▸ **RECORD EXCERPTS**:
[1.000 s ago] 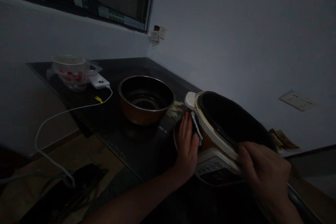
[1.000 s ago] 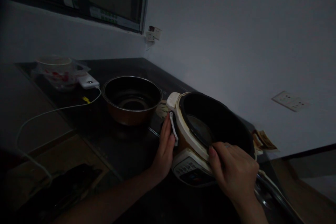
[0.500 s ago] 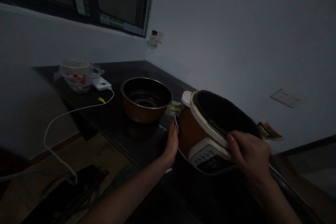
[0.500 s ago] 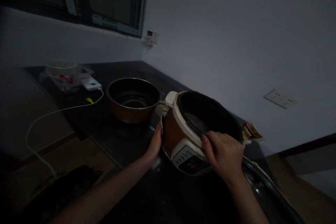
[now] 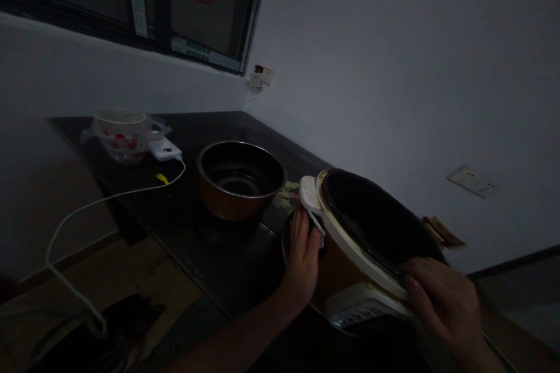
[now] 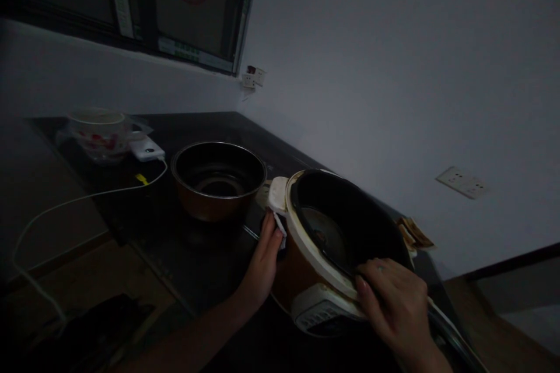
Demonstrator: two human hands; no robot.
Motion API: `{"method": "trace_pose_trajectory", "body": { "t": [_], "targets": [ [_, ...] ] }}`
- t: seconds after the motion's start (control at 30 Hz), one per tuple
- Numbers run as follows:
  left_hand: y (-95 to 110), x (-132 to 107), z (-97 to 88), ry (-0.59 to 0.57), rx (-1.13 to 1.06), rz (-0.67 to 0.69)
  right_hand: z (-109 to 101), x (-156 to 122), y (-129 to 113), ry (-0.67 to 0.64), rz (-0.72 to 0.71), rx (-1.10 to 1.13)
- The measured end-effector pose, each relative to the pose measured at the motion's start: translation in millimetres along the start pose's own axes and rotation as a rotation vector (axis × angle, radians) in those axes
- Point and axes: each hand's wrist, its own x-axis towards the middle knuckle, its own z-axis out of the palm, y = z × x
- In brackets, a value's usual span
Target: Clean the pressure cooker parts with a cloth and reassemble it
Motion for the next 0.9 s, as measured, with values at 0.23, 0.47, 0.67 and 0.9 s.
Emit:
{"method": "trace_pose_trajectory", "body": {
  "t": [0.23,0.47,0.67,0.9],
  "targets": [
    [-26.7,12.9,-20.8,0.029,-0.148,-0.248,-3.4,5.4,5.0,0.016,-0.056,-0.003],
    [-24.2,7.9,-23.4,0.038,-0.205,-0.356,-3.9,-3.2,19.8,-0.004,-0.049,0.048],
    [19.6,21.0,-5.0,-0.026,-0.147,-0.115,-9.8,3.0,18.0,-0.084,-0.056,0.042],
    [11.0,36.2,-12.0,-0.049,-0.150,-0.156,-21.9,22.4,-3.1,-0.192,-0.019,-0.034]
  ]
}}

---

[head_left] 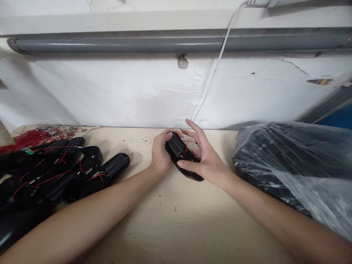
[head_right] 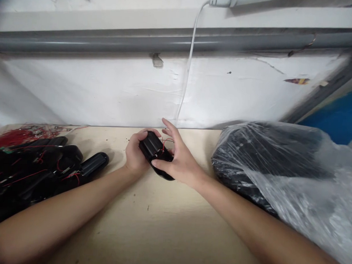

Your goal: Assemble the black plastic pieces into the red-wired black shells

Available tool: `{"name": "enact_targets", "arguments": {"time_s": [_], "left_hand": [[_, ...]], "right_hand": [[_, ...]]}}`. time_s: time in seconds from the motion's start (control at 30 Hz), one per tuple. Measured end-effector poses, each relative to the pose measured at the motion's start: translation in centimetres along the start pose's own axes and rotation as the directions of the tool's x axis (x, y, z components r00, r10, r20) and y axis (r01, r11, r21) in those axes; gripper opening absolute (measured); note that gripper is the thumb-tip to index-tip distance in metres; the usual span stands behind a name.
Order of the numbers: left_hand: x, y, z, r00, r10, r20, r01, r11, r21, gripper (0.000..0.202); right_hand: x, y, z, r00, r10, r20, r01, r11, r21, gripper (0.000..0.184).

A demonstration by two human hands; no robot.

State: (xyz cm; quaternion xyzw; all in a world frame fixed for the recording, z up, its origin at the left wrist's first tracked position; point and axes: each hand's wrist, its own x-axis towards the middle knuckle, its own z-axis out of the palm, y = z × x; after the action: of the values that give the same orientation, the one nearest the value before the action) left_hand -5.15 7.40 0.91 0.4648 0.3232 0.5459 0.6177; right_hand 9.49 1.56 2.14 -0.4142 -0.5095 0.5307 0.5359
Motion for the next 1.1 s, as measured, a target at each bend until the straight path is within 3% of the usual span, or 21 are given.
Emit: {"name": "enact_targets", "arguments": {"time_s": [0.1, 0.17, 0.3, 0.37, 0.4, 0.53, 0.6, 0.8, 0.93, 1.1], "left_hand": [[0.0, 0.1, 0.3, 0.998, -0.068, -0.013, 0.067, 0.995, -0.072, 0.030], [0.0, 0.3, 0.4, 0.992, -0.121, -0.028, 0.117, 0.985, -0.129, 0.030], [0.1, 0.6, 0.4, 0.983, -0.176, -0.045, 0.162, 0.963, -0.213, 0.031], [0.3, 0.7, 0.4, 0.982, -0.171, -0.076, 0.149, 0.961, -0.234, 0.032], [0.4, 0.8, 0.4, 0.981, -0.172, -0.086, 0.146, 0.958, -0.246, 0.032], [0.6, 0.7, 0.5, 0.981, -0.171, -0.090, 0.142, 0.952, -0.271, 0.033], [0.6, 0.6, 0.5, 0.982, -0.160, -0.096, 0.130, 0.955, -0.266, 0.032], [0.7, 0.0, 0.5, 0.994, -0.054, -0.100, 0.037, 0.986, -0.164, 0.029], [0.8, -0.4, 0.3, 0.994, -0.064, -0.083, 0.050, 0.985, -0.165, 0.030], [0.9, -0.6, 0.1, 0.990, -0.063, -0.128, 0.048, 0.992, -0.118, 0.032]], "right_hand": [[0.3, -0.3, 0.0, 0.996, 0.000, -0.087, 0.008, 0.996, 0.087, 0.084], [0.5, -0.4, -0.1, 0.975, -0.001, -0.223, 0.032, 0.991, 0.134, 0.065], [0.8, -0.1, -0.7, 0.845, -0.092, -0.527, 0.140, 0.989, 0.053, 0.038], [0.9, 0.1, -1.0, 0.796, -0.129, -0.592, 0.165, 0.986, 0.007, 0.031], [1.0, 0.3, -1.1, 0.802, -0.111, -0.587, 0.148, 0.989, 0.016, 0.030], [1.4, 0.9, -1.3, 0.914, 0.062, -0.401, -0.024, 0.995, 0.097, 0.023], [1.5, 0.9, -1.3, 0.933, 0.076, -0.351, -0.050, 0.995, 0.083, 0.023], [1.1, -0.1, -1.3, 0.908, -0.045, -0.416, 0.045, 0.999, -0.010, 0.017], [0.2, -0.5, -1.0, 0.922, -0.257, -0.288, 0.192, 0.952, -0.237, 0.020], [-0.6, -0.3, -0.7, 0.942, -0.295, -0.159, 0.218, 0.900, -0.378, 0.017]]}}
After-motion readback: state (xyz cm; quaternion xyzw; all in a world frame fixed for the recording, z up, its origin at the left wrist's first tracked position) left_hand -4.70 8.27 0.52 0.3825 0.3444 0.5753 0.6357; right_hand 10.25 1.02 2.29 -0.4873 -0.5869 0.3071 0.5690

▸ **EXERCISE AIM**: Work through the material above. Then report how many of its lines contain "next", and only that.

▸ **COMPLETED EXERCISE**: 2